GUO Moruo ist, vorsichtig ausgedrückt, eine ambivalent wahrgenommene Gestalt der chinesischen Geschichte. Das hat ganz verschiedene Gründe, sei es Guos Mitgliedschaft in der KPCh, seine Rolle in der Kulturpolitik, die Untreue zu seiner ersten, von seinen Eltern vermittelten Frau – die Liste läßt sich fortführen. Ärgerlich wird es, wenn die einmal gefaßte Abneigung in der Beurteilung seines literarischen oder wissenschaftlichen Schaffens durchschimmert.
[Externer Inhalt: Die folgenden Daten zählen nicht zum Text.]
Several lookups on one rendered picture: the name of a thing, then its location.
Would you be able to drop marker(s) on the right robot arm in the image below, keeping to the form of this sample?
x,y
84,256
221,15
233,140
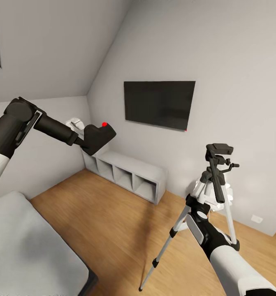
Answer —
x,y
236,275

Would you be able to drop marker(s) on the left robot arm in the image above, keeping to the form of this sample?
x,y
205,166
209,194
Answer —
x,y
19,118

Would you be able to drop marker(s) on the bookcase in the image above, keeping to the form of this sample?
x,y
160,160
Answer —
x,y
116,168

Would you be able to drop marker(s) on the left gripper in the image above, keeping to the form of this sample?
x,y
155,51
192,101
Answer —
x,y
64,133

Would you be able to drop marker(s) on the camera tripod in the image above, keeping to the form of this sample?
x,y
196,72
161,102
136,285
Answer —
x,y
212,177

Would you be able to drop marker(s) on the wall socket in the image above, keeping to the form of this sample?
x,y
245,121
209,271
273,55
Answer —
x,y
256,219

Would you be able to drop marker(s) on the digital camera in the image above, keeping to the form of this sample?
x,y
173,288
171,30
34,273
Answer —
x,y
97,137

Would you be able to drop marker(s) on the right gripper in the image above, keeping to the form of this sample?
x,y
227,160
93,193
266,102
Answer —
x,y
191,202

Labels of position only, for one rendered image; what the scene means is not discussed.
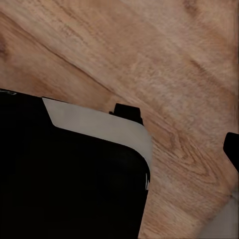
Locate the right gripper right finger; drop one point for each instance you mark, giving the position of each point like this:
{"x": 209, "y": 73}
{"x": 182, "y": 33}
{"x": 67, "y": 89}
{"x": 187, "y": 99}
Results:
{"x": 231, "y": 148}

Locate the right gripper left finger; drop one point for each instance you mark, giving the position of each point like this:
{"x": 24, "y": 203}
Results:
{"x": 12, "y": 149}

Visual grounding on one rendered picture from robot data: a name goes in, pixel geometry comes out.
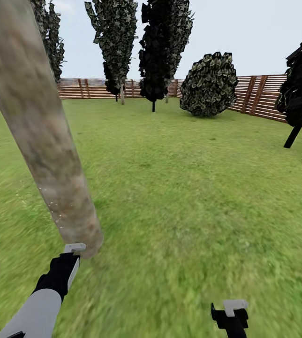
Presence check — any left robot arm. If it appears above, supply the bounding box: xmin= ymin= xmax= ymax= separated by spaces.
xmin=0 ymin=243 xmax=86 ymax=338

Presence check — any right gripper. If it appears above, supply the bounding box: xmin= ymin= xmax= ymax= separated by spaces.
xmin=211 ymin=309 xmax=248 ymax=333

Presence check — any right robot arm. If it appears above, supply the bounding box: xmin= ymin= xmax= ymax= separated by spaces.
xmin=211 ymin=299 xmax=248 ymax=338

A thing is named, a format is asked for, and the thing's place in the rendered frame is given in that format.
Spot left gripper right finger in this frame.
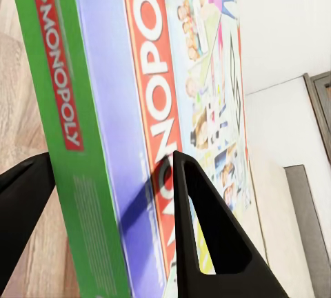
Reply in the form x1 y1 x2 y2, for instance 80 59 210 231
173 150 289 298

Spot board game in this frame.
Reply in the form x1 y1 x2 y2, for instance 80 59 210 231
15 0 252 298

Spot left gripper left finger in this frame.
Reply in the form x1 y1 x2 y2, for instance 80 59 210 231
0 151 57 298

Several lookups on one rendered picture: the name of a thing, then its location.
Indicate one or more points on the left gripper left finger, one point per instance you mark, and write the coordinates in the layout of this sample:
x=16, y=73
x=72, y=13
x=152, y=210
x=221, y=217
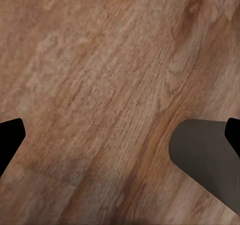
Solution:
x=12, y=134

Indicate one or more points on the trash can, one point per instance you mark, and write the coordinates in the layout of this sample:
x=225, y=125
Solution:
x=201, y=149

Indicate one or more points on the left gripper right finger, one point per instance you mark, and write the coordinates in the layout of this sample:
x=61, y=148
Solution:
x=232, y=133
Ein solches Gefühl überkam mich, als ich Adrian HSIAs Aufsatz „Goethes Faust in vier chinesischen Übersetzungen“ (in: Zur Rezeption von Goethes “Faust” in Ostasien, Hg. A. Hsia u. S. Hoefert, Bern 1993) in die Hand bekam. Dort ist zu lesen:
[Guo] sagt ebenfalls, daß Franz Staffens Illustrationen zum deutschen Faust, herausgegeben von Ludwig Schroeter, eine große Hilfe für ihn gewesen seien, das Werk zu begreifen. Diese Feststellung zwingt zur Nachdenklichkeit, inwiefern ein solches Verständnis handfest sein kann.